Salí de aquella necrópolis más relajado que cuando llegué, pero muy abstraído en estos pensamientos. Un pastor pasaba con unas seis o siete cabras. Se quedó mirándome como si viera un fantasma salir de tan fúnebre lugar. Supongo que no es normal ver a extranjeros en aquellas tierras y menos aún visitando a los difuntos.

Superando mi timidez, me atreví a saludar al pastor. Tras devolverme el saludo no pude evitar preguntarle por las lápidas e inscripciones que acababa de leer. Con una sonrisa en la boca, el pastor me aclaró que allí usan el mismo calendario que los europeos, pero que ellos no tienen la obsesión de los europeos por medir el tiempo. Por eso no llevan reloj y miran más el sol y las demás estrellas que el teléfono móvil.

—Entonces… ¿cómo es posible que haya gente que haya fallecido con cientos de años, incluso con más de mil? —pregunté con asombro.

—Hace ya varias décadas —me contestó el pastor respirando pesadamente— que en esta región decidimos medir la duración de cada vida por el número de árboles que se logra plantar en vida. Algunos los cuentan escrupulosamente, otros solo de forma aproximada. Algunos solo valoran los que sobreviven tras varios años, otros cuentan hasta las semillas que entierran en territorio salvaje. No importa. Lo importante es plantar árboles para todos.

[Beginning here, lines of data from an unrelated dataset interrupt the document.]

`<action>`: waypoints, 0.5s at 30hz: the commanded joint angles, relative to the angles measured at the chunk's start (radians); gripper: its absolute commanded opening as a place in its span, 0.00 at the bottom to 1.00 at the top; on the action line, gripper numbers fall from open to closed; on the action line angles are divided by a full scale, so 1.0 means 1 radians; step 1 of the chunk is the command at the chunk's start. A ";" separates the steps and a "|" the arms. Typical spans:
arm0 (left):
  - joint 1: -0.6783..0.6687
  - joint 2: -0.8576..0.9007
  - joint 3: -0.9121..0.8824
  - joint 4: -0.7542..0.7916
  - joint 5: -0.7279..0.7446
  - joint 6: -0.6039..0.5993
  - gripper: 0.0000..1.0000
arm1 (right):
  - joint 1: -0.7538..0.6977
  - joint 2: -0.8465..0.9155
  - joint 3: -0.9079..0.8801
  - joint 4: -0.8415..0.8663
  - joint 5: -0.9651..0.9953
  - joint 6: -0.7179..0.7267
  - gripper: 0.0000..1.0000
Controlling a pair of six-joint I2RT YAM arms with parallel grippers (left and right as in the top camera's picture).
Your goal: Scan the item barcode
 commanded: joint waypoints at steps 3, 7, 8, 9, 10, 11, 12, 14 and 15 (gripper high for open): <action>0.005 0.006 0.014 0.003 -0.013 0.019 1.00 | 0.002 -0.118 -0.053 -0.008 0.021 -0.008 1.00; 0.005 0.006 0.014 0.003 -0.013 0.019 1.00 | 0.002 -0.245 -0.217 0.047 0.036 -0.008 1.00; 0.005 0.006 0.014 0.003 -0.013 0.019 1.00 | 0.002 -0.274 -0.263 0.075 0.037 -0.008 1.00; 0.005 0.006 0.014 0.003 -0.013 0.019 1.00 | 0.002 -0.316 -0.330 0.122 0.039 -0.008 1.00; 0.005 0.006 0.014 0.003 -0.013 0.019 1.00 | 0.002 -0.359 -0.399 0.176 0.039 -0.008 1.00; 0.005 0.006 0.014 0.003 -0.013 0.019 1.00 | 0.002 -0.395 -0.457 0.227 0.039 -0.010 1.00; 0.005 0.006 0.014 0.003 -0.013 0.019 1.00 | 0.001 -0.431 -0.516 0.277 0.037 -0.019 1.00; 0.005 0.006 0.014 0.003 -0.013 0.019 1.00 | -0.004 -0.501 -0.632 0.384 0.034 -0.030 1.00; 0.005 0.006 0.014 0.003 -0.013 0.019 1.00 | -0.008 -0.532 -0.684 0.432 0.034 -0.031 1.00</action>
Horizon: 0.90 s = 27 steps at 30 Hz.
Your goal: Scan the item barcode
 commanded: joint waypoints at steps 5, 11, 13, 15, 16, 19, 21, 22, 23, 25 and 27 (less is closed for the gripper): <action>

El pastor me contó que era así cómo su pueblo estaba consiguiendo hacer realidad el sueño del Cinturón Verde de Wangari Maathai, la llamada «mujer árbol», Premio Nobel de la Paz. Para ellos, es más importante el número de árboles que se han plantado que el número de años que se han vivido. Aprendieron que los árboles son más valiosos que los años, pues cada árbol nos da todo lo que necesitamos para llenar esa vida con buenas cosas: comida, sombra, agua, oxígeno… y también salud y calma.

♥ Nota final: Relato dedicado a Jorge Bucay porque fue inspirado por su cuento El Buscador.